No matter how connected you are to the Notorious B.I.G., those in control of his inheritance believe you can be even more connected.

A 3,000-piece NFT collection that uses algorithms to revive the late icon’s characteristic was made available by the estate. First to a list of followers who had shown their devotion and later to the broader public.

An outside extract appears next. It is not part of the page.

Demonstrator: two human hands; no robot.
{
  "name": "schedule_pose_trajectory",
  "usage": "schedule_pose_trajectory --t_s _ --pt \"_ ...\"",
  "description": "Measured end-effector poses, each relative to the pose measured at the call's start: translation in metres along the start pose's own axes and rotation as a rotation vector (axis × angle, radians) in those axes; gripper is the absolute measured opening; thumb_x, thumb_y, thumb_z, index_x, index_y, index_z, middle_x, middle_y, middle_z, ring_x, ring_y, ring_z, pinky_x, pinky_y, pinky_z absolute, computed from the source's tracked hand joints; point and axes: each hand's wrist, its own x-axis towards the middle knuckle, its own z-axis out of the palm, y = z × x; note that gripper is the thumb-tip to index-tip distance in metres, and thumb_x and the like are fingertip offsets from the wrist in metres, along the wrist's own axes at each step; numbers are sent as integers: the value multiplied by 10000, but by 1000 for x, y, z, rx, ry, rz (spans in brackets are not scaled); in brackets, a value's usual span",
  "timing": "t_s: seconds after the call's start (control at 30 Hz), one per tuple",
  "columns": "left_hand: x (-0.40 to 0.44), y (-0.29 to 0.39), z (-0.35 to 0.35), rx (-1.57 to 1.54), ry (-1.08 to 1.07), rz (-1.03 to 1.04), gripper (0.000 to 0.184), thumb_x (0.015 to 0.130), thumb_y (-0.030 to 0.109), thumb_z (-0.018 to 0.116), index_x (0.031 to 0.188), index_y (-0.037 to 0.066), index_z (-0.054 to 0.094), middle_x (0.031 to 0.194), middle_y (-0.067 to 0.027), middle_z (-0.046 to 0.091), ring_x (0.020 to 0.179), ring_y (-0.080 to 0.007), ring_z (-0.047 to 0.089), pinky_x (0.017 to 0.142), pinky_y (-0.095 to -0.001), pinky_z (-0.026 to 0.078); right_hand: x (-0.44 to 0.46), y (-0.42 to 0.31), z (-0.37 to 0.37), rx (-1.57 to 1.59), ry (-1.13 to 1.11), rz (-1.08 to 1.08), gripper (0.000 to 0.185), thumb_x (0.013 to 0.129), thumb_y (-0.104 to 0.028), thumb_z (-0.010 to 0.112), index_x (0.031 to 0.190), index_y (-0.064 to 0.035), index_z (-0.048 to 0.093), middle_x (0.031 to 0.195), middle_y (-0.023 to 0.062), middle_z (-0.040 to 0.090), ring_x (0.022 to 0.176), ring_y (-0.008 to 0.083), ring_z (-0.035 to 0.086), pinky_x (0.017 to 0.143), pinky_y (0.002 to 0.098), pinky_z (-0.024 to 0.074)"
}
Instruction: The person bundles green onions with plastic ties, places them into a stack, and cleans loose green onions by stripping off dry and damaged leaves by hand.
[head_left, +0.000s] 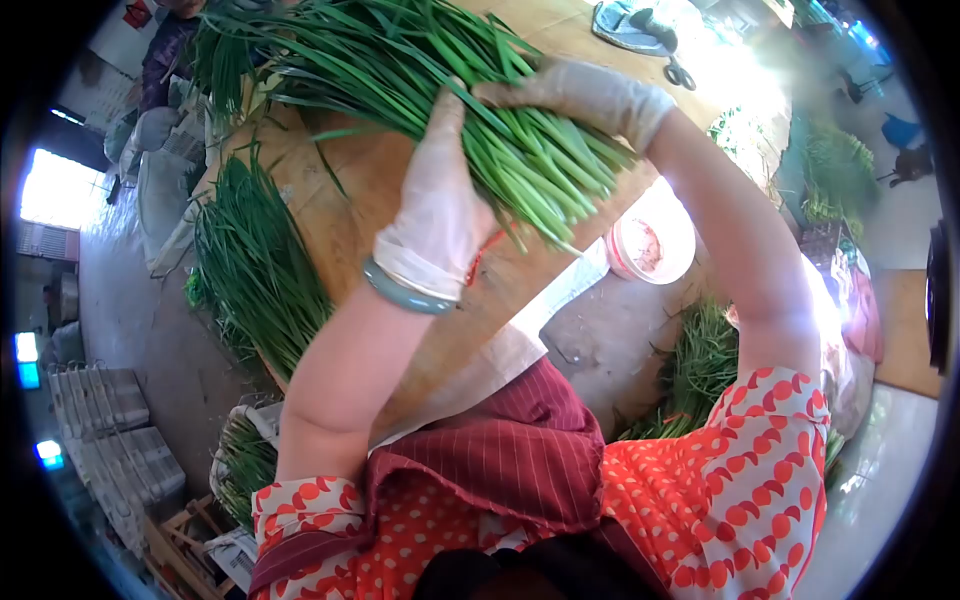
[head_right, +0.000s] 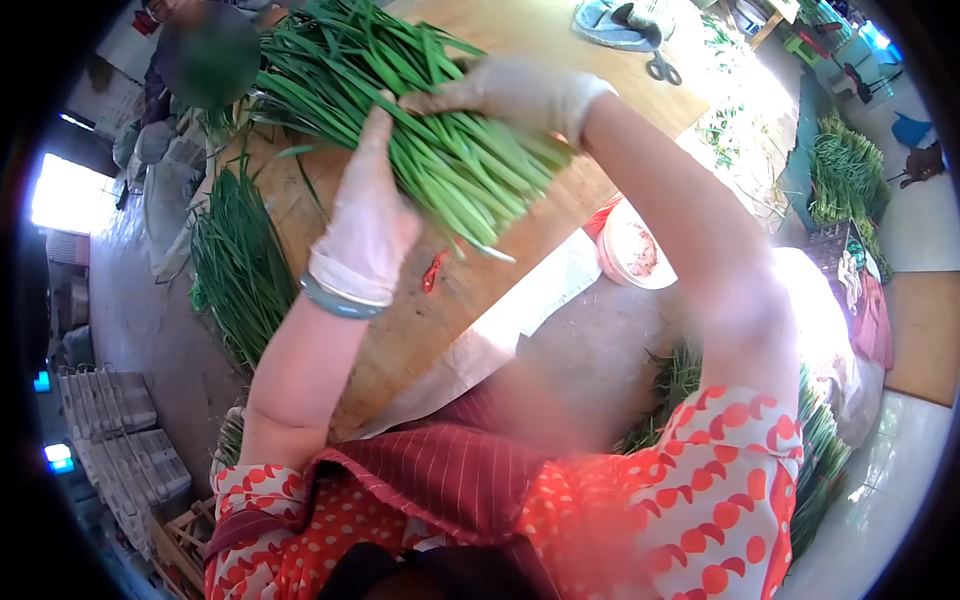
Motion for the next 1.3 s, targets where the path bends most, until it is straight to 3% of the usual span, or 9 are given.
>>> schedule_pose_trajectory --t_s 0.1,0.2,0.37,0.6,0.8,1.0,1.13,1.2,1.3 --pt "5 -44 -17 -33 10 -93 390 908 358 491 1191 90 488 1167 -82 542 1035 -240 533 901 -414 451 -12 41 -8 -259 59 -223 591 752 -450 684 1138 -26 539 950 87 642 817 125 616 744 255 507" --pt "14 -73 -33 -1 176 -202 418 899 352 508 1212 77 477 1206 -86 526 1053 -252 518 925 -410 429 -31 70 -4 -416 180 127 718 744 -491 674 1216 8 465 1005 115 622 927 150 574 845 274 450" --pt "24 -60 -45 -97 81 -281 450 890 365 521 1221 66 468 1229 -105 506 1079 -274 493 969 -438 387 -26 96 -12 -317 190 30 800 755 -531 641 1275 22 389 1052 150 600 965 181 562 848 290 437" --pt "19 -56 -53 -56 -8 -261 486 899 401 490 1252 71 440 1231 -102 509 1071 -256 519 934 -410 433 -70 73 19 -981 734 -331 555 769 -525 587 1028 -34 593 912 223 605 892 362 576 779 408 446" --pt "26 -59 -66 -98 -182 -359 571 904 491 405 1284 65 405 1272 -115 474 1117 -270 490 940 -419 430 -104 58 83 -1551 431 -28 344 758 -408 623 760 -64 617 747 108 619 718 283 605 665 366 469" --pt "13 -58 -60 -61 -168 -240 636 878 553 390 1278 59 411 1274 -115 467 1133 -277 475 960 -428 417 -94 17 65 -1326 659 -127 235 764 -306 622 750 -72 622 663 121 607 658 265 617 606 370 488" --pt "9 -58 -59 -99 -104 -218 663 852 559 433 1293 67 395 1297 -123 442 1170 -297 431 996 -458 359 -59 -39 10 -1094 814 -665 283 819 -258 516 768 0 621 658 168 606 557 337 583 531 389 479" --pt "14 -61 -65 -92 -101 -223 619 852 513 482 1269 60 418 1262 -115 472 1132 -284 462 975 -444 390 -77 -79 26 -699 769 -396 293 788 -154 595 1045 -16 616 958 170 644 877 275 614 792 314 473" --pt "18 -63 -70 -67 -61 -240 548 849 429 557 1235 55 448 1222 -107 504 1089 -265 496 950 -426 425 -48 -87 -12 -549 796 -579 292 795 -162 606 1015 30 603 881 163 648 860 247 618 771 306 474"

The Notorious NFT is committed to the idea that saving an artist doesn’t necessarily mean preserving them in your heart, but rather saving them to your digital wallet.

For those who support it, this is a chance to convey Biggie’s soul in a manner that even the rawest bootleg can’t, albeit, as with many other aspects of web3, not everyone will see the benefit.

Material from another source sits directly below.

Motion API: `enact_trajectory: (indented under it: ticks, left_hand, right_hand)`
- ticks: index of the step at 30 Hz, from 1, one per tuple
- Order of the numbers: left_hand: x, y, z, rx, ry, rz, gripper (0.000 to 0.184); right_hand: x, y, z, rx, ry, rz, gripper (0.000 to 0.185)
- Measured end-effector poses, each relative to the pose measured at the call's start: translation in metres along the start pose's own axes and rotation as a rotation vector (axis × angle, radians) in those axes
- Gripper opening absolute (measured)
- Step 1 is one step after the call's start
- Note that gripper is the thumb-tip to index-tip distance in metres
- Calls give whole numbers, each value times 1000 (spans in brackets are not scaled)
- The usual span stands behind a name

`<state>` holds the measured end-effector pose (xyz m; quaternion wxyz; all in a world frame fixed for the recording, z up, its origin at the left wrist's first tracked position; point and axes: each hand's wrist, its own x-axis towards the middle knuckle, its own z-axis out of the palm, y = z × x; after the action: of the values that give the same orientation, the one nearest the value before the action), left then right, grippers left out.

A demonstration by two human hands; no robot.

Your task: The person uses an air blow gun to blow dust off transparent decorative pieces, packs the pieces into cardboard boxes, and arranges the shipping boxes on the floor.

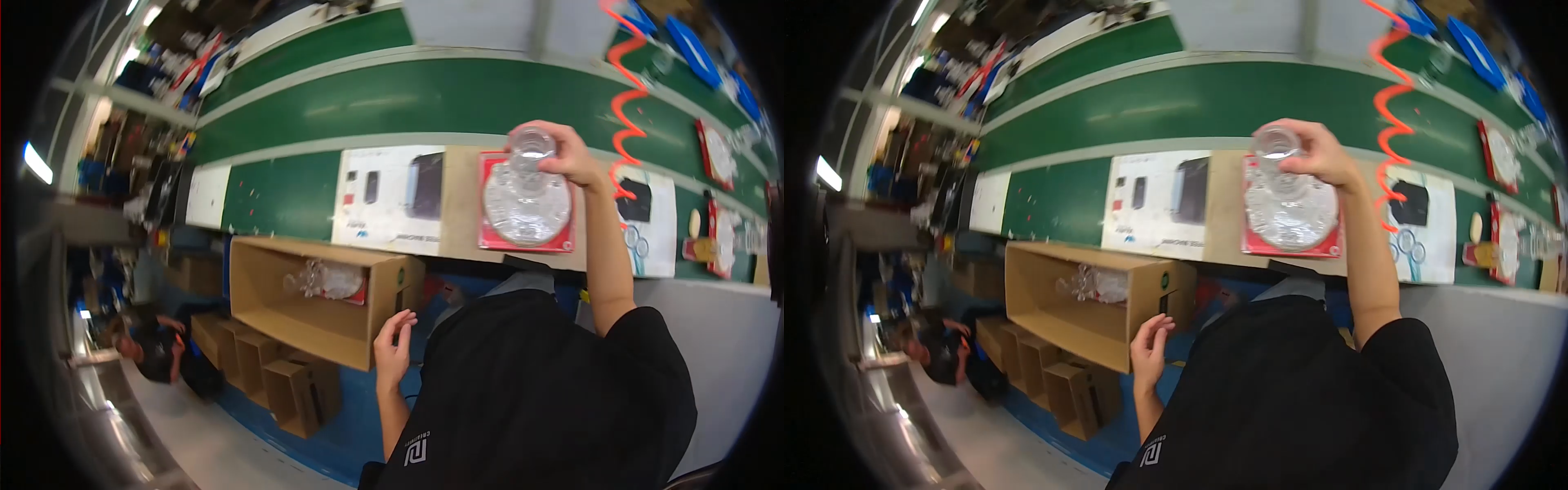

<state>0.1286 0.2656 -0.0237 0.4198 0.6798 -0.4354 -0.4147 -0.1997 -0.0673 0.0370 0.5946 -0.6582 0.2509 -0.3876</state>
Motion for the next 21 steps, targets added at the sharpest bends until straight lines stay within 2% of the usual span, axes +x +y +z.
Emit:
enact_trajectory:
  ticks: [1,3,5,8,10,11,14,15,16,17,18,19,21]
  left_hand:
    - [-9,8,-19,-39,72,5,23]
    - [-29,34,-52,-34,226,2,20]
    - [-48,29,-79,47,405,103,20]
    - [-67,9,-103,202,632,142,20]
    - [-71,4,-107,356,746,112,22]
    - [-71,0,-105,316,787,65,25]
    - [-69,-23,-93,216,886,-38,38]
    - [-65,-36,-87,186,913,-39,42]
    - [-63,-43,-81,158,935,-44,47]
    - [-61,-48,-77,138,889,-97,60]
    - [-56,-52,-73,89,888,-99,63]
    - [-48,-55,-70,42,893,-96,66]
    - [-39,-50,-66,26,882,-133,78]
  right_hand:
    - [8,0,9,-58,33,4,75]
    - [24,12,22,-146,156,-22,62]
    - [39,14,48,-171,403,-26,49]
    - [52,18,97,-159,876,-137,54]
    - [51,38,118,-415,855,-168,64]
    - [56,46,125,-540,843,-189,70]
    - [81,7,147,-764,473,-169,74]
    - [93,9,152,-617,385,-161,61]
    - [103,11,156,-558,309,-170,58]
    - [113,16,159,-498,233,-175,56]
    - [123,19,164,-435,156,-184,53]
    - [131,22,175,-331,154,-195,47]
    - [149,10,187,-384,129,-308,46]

“This is a chance to give fans a piece of his legacy instead of just pushing the legacy on them,” said Wayne Barrow, a longtime friend of the rapper who now helps manage his estate. “It’s what makes web3 great — you can participate instead of just purchasing what somebody’s selling.”

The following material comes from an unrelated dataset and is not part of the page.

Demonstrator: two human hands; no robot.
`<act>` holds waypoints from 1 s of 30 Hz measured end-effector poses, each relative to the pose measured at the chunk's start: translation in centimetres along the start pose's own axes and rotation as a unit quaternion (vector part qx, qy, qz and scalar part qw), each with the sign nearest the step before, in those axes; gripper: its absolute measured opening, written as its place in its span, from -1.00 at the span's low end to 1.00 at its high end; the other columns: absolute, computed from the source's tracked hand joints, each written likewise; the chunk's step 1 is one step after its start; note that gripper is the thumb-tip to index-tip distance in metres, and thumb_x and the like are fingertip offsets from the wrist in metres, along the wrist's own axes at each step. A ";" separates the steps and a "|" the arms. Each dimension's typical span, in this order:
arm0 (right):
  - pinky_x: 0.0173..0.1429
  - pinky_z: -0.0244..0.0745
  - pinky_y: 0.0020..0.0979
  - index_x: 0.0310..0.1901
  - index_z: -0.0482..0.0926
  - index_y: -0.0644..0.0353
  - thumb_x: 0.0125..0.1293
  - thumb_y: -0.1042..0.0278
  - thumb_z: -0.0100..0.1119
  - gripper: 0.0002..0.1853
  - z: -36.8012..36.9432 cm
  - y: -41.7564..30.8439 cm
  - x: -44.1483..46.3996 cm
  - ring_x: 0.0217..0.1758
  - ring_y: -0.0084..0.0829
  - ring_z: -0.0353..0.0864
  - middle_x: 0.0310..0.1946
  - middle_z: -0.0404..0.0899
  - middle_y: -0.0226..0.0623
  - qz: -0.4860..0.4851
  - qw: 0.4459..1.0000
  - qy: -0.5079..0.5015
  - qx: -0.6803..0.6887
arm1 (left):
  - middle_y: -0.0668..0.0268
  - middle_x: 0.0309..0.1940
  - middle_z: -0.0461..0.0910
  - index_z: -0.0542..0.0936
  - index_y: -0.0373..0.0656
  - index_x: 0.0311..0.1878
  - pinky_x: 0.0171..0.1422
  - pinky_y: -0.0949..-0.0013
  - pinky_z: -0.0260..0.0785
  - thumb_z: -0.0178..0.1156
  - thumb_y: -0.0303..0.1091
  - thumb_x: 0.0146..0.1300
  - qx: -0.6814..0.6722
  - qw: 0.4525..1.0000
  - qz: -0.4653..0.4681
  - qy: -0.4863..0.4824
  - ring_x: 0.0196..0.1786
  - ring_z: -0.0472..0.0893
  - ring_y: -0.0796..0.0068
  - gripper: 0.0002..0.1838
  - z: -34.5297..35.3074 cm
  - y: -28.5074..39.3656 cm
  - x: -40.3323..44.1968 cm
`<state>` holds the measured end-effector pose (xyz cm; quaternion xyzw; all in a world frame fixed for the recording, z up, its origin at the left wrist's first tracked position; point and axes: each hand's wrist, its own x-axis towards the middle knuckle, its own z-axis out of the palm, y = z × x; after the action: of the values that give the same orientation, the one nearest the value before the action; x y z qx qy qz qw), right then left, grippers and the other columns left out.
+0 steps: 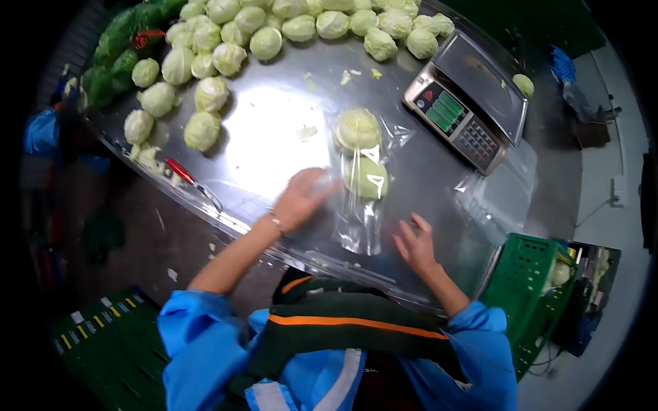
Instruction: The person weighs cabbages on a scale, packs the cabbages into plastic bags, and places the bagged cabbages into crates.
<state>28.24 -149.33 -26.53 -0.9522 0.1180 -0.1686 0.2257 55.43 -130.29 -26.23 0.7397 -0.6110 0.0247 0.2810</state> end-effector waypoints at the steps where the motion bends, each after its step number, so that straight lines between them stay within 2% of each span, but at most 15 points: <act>1: 0.11 0.37 -0.22 -0.04 0.55 0.12 0.06 0.52 0.23 -0.64 1.9 -0.1 2.4 0.01 -0.10 0.42 -0.03 0.43 -0.20 -0.071 0.997 0.030 0.003 | 0.21 0.02 0.46 0.61 -0.06 -0.12 0.18 0.22 0.26 0.17 -0.44 0.08 -0.013 0.998 0.057 0.031 0.06 0.43 0.18 -0.75 0.7 0.4 0.9; 2: 0.10 0.38 -0.22 -0.08 0.56 0.12 0.05 0.52 0.24 -0.67 2.5 -0.4 4.2 -0.02 -0.12 0.43 -0.07 0.45 -0.24 -0.100 0.994 0.018 0.030 | 0.23 -0.05 0.50 0.60 -0.07 -0.14 0.17 0.22 0.27 0.17 -0.47 0.09 -0.032 0.991 0.117 0.058 0.02 0.44 0.19 -0.77 1.1 0.8 1.6; 5: 0.02 0.40 -0.23 -0.19 0.59 0.14 0.03 0.56 0.22 -0.75 1.0 -0.2 6.0 -0.13 -0.19 0.48 -0.24 0.52 -0.33 -0.135 0.985 -0.039 0.100 | 0.23 -0.14 0.53 0.58 -0.14 -0.21 0.17 0.24 0.27 0.16 -0.47 0.11 -0.137 0.989 0.031 0.054 0.01 0.44 0.23 -0.84 2.1 1.6 2.1; 8: -0.01 0.42 -0.27 -0.24 0.57 0.22 0.09 0.58 0.16 -0.83 -1.5 -0.1 6.5 -0.18 -0.22 0.51 -0.27 0.53 -0.24 -0.002 0.989 0.137 0.057 | 0.26 -0.24 0.56 0.57 -0.20 -0.19 0.05 0.28 0.30 0.17 -0.46 0.17 -0.270 0.929 -0.210 0.144 -0.07 0.48 0.29 -0.86 1.9 1.6 2.4; 11: -0.13 0.46 -0.41 -0.26 0.54 0.30 0.21 0.57 0.07 -0.91 -4.5 -1.6 9.6 -0.22 -0.34 0.53 -0.26 0.54 -0.18 0.097 0.950 0.277 0.105 | 0.26 -0.26 0.57 0.54 -0.27 -0.21 -0.03 0.46 0.29 0.00 -0.42 0.36 -0.397 0.824 -0.338 0.221 -0.16 0.46 0.50 -0.84 -4.0 3.1 8.9; 12: -0.18 0.46 -0.45 -0.27 0.53 0.32 0.25 0.54 0.03 -0.91 -5.9 -2.6 11.1 -0.25 -0.39 0.53 -0.25 0.54 -0.18 0.086 0.937 0.325 0.092 | 0.25 -0.28 0.56 0.51 -0.28 -0.21 -0.03 0.46 0.29 -0.07 -0.45 0.38 -0.474 0.777 -0.305 0.281 -0.18 0.46 0.48 -0.83 -5.2 3.7 10.8; 16: -0.34 0.41 -0.51 -0.30 0.51 0.31 0.29 0.47 -0.06 -0.86 -9.5 -5.0 12.5 -0.33 -0.49 0.50 -0.25 0.54 -0.23 0.123 0.818 0.453 0.334 | 0.28 -0.34 0.52 0.46 -0.29 -0.25 -0.07 0.46 0.29 -0.12 -0.44 0.41 -0.349 0.851 -0.012 0.392 -0.19 0.45 0.53 -0.82 -9.2 5.3 12.4; 19: -0.43 0.34 -0.56 -0.21 0.49 0.30 0.29 0.45 -0.11 -0.82 -11.4 -6.6 10.0 -0.36 -0.52 0.48 -0.25 0.53 -0.19 0.261 0.828 0.371 0.331 | 0.29 -0.42 0.49 0.45 -0.27 -0.30 -0.17 0.49 0.28 -0.11 -0.39 0.41 -0.415 0.839 -0.158 0.315 -0.33 0.43 0.51 -0.79 -11.0 8.0 10.3; 21: -0.37 0.36 -0.55 -0.21 0.48 0.31 0.29 0.44 -0.11 -0.83 -10.9 -7.4 8.8 -0.39 -0.50 0.47 -0.26 0.53 -0.16 0.148 0.814 0.427 0.364 | 0.31 -0.47 0.45 0.44 -0.28 -0.33 -0.25 0.53 0.24 -0.07 -0.34 0.40 -0.308 0.862 0.017 0.402 -0.39 0.39 0.55 -0.77 -11.8 9.2 8.9; 22: -0.35 0.37 -0.54 -0.21 0.47 0.31 0.29 0.44 -0.11 -0.83 -10.5 -8.4 7.7 -0.40 -0.49 0.46 -0.27 0.52 -0.14 0.113 0.805 0.445 0.375 | 0.31 -0.48 0.45 0.42 -0.26 -0.35 -0.28 0.53 0.23 -0.07 -0.36 0.40 -0.282 0.859 0.024 0.427 -0.39 0.38 0.55 -0.78 -12.0 9.6 8.6; 23: -0.22 0.39 -0.47 -0.25 0.43 0.33 0.28 0.47 -0.16 -0.84 -10.3 -9.2 8.6 -0.38 -0.45 0.44 -0.31 0.50 -0.12 0.216 0.784 0.465 0.351 | 0.31 -0.48 0.45 0.42 -0.25 -0.36 -0.28 0.51 0.23 -0.08 -0.37 0.40 -0.319 0.855 -0.078 0.400 -0.40 0.38 0.53 -0.78 -12.1 10.4 8.6; 24: -0.19 0.39 -0.45 -0.26 0.42 0.32 0.29 0.46 -0.17 -0.85 -10.2 -10.3 6.8 -0.35 -0.44 0.45 -0.31 0.49 -0.13 0.199 0.784 0.456 0.370 | 0.31 -0.49 0.44 0.42 -0.23 -0.36 -0.29 0.49 0.24 -0.09 -0.37 0.40 -0.352 0.841 -0.177 0.371 -0.41 0.38 0.51 -0.79 -12.5 11.3 8.5; 26: -0.13 0.38 -0.42 -0.28 0.40 0.31 0.30 0.46 -0.18 -0.85 -9.4 -9.8 6.8 -0.31 -0.42 0.45 -0.33 0.48 -0.15 0.104 0.780 0.457 0.416 | 0.29 -0.54 0.44 0.42 -0.25 -0.36 -0.32 0.51 0.24 -0.05 -0.40 0.37 -0.196 0.900 0.010 0.389 -0.46 0.39 0.49 -0.82 -12.6 11.2 6.4; 28: -0.13 0.37 -0.44 -0.29 0.40 0.27 0.32 0.42 -0.17 -0.86 -9.0 -9.2 8.2 -0.30 -0.45 0.44 -0.35 0.47 -0.21 0.138 0.752 0.463 0.448 | 0.28 -0.56 0.44 0.43 -0.25 -0.35 -0.36 0.52 0.25 -0.02 -0.42 0.35 -0.088 0.922 0.040 0.375 -0.50 0.41 0.49 -0.84 -12.7 10.2 5.8; 30: -0.13 0.36 -0.45 -0.30 0.39 0.23 0.35 0.38 -0.16 -0.85 -8.3 -9.5 8.3 -0.29 -0.48 0.44 -0.36 0.47 -0.28 0.183 0.723 0.464 0.479 | 0.29 -0.56 0.45 0.43 -0.24 -0.37 -0.40 0.50 0.27 -0.01 -0.44 0.34 -0.256 0.883 -0.176 0.353 -0.53 0.42 0.50 -0.85 -11.4 10.8 5.7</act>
<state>34.14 -146.75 -12.88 -0.4801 0.2834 -0.5788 0.5951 50.47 -131.33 -10.25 0.6802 -0.3159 0.0770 0.6570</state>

Barrow claimed that the digital art isn’t even the main attraction of the drop. The fate of the “Fulton Street Freestyle,” a well-known viral video in which a 17-year-old Christopher Wallace improvised lyrics on a Brooklyn street corner for cheering audiences, will be determined by membership in a collective.

No licenses have ever been issued for the performance. However, the 3,000 NFT owners will have the opportunity to vote on whether or not any paying entity is allowed to use it as a sample or in other derivative works. Depending on the specifics, members might even receive some money from the sale.

The drop is called “Sky’s The Limit,” a reference to Biggie’s posthumous 1997 hit about dreaming big — and a sly allusion to how far technology has come from the world of the song, in which he’s the only man around with a mobile phone.

Biggie’s mother Voletta Wallace, businessman Elliot Osagie, and Barrow recently met with OneOf, an NFT company co-founded by Quincy Jones that had previously auctioned off an NFT of an unreleased Whitney Houston demo track.

For this, OneOf picked from a variety of Biggie’s well-known looks and modified them for the NFT. It is a “generative drop,” which refers to an AI producing distinctive graphics by making little adjustments to a number of templates, such as altering the backdrop color. Although organizers worked with the animation studio Seriously Fun, there is really no artist.

A two-hour presale “allow list” of fans who submitted declarations of their fervor was compiled in order to decide who gets first crack. Backers claim they wanted to prevent too many speculators from driving up the price, although they recognize that this is practically unavoidable (and perhaps desirable).

“Every single item has a story and it’s often not the story people understand,” said Christopher Sealey, OneOf’s creative director. “We have one with Biggie holding a bag of cash, and the reason we included it is not because he was talking about money but because if you talk to his neighbors even now, then they’ll all say how generous he was in the community.”